1.2.1 儀器與試劑 TGL-16G高速離心機，快速分枝桿菌培養(yǎng)試劑盒（960），LightCycler480熒光定量PCR，SLAN-96S熒光定量PCR，960結核分枝桿菌快速培養(yǎng)試劑盒（美國BD公司，批號：705201），SAT-TB檢測試劑盒 （上海仁度生物技術有限公司，批號：20171201），分枝桿菌核酸檢測試劑盒（博奧生物有限公司，批號：20171109）。

1.2.2 檢測方法 收集患者肺泡灌洗液10～15mL，混勻后均分3份分別進行960快速培養(yǎng)并行SATTB和結核/非結核核酸檢測。（1）960結核分枝桿菌快速培養(yǎng)。無菌吸管吸取3～5mL肺泡灌洗液標本放入50mL離心管，后加入等體積NALC-NaOH混合后震蕩并開始計時15分鐘。打開管蓋加PBS（pH=6.8）50mL，充分混勻放離心機中以相對離心力為3000×g離心。棄上清液，用無菌吸管加入1～2mL PBS（pH=6.8）混勻。取出0.5mL該混勻液加入有0.8mL生長添加劑/抑菌劑專用的960液體培養(yǎng)管中，掃描培養(yǎng)管上條形碼放入孵育箱中進行培養(yǎng)。儀器報陽后進行抗酸染色，確認后報陽性生長時間，陰性結果42天后機器自行報告。（2）結核分枝桿菌RNA恒溫擴增（SAT-TB檢測）。肺泡灌洗液標本中加入4%NaOH進行消化 （劑量少于標本量的1.5倍）。根據SAT-TB試劑盒說明書操作。（3）結核/非結核核酸檢測。根據檢測試劑盒說明書對肺泡灌洗液進行操作，Ct值＜40為陽性，結果解讀詳見表1。

表1 結核和非結核核酸檢測結果解讀

1.2.3 960快速培養(yǎng)陽性菌株菌種鑒定 （抗原法）取960快速培養(yǎng)陽性物100μL加入結核分枝桿菌抗原MPB64檢測板的加樣孔中，15分鐘后判讀結果。結果判讀C（質控區(qū)）和T（檢測區(qū)）均出現紅色線為結核分枝桿菌陽性，僅C出現紅色線為結核分枝桿菌陰性，C未出現紅色線表示反應板失效，需重新試驗。

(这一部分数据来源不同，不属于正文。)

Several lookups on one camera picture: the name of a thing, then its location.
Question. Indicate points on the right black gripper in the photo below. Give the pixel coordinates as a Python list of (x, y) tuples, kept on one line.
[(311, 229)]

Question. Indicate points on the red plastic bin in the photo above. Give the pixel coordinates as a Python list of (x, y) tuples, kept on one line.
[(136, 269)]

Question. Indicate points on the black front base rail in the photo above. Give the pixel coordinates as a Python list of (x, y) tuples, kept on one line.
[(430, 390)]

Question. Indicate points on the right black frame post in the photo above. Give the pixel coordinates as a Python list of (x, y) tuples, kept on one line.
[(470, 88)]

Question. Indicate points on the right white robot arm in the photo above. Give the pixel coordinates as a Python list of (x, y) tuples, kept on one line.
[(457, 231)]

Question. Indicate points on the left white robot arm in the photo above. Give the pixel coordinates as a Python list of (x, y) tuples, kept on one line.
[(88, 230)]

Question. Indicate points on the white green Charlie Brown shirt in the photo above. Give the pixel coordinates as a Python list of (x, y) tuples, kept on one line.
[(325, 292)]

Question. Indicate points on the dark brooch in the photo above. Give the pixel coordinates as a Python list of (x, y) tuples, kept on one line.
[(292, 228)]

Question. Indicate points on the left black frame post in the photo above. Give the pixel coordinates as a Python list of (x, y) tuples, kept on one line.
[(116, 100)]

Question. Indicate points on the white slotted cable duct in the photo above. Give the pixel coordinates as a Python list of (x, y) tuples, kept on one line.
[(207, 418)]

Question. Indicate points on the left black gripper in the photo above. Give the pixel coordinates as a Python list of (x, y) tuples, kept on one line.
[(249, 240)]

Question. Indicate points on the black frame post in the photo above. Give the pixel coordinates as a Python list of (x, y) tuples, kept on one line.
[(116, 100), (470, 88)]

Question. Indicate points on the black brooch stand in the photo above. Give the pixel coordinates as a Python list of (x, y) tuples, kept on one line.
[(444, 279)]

1.3 統計學處理 采用SPSS22.0軟件進行統計學分析，以臨床診斷[2]為標準計算三種方法的敏感度、特異度、陽性預測值、陰性預測值和尤登指數。

2 結果

2.1 檢測速度 960快速培養(yǎng)法對灌洗液標本的檢測時間為（32.3±4.4）天，SAT-TB 和結核/非結核核酸檢測時間為0.5天。兩種分子診斷技術檢測肺泡灌洗液標本時間較傳統960快速培養(yǎng)法明顯縮短。

2.2 診斷效能 以最終的臨床診斷為金標準，結核/非結核檢測的診斷效能最高，尤登指數為0.52，其次為SAT-TB，尤登指數為0.51，最后為960快速培養(yǎng)，尤登指數為0.47。詳見表2。

表2 三種檢測方法的診斷效能

3 討論

SAT-TB是以其特異的16SrRNA為靶標，通過42℃恒溫擴增對靶標進行RNA擴增產生熒光信號，并對熒光信號進行實時檢測并判斷標本中是否存在活菌的一種檢測結核分枝桿菌的方法。以臨床診斷為最終診斷標準，本文結果提示，在涂陰肺結核SAT-TB檢測肺泡灌洗液的總檢出率為50.8%，略高于范琳等[4]對涂陰肺結核患者灌洗液進行SAT-TB檢測的檢出率40%；SAT-TB診斷的敏感度為50.8%、特異度為99.2%，與文獻報道[5-7]的敏感度81.0%～97.8%、特異度84.2%～100%基本一致。但觀察中發(fā)現，SAT-TB技術存在一定的漏檢率，臨床診斷中如遇到SAT-TB檢測陰性，要結合患者的其他指標作出最終診斷。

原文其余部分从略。